Biohazardous waste (biowaste) is any waste (solid, liquid, airborn) that contains (potentially) biohazardous materials. Biowaste is unavoidably produced in laboratories where work with biohazardous materials is conducted. International and local legislation contain specific guidelines for dealing with biowaste. Several manufacturers produce equipment for destruction, containers for collection, or chemicals for inactivation of biowaste.
Several terms are relevant in this area: Destruction, inactivation, disinfection, decontamination, etc. All methods or procedures are aimed at rendering the material harmless for humans and the environment, or at least to significantly reduce the risk. Methods include incineration, chemical decontamination, autoclaving, irradiation, and other methods.
Validation or verification of any method is important in controlling the biohazard. Some biological materials are harder to inactivate than others. For example, spores of Bacillus anthracis (causative agent of Anthrax) are not affected by some methods that completely inactivate bacterial cells.

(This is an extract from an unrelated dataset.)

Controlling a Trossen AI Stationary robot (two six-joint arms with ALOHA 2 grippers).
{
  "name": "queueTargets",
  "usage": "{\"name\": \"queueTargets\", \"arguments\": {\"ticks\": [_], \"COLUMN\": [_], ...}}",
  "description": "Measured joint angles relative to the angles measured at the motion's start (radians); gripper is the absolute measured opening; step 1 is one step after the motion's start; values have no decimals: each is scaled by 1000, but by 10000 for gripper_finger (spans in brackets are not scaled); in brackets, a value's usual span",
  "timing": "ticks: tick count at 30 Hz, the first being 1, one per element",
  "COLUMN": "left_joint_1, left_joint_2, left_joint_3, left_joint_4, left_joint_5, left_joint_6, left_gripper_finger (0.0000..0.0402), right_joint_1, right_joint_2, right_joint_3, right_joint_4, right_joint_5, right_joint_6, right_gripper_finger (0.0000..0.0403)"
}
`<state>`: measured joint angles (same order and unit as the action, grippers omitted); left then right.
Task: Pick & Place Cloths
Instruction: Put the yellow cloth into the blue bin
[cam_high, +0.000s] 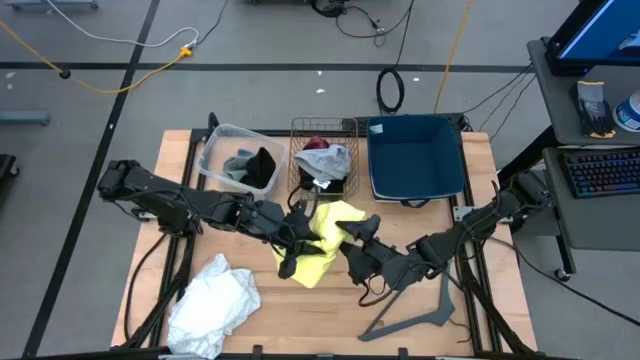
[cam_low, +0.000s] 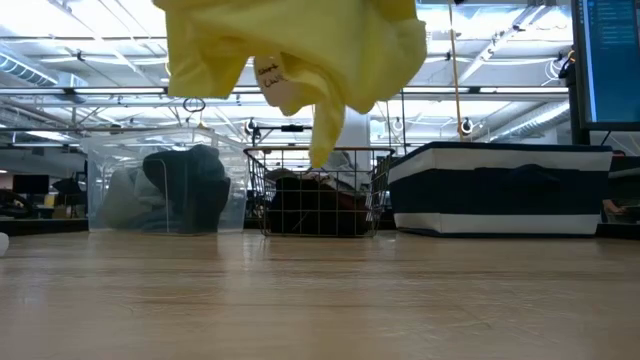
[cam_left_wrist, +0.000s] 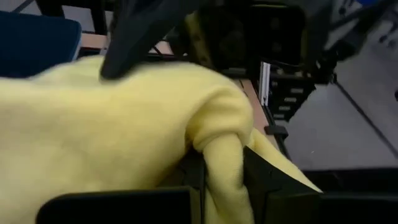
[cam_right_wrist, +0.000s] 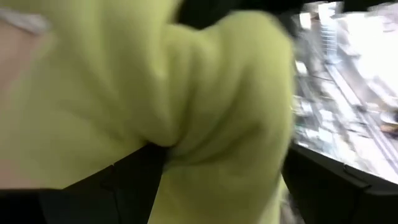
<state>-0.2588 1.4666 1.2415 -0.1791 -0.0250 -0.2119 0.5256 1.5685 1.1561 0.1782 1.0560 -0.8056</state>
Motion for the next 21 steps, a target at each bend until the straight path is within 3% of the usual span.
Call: {"name": "queueTargets", "arguments": {"ticks": [4,9,15,21], "left_joint_1": [1,-2,0,0], "left_joint_2": [0,0,0,0], "left_joint_3": [0,0,0,0], "left_joint_4": [-9,-21,-7,-9], "left_joint_5": [15,23,43,49], "left_joint_6": [54,72,72,73], "left_gripper_finger": [45,44,44,44], "right_joint_1": [-30,-70,-94,-94], "right_joint_2": [0,-1,-7,-7], "right_joint_3": [0,0,0,0], "right_joint_4": [-120,-131,-113,-101], "right_joint_5": [-216,-447,-460,-462], "right_joint_6": [166,291,329,334], "right_gripper_finger": [306,302,239,100]}}
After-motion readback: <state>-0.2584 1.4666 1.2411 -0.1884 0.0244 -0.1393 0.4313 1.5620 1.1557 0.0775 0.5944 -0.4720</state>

To demonstrate effectiveness, bio-indicators (e.g. containing spores of Geobacillus stearothermophilus) can be used.
The choice of inactivation method or the way in which biowaste is handled greatly depends on the volume of the waste, the biohazard content (risk level), and practical considerations including economic factors. In the end, any method must have been validated.
If biowaste is transported to another facility for final disposal, then the transport itself poses a risk factor which must be addressed. In such cases, verification and chain of custody are necessary.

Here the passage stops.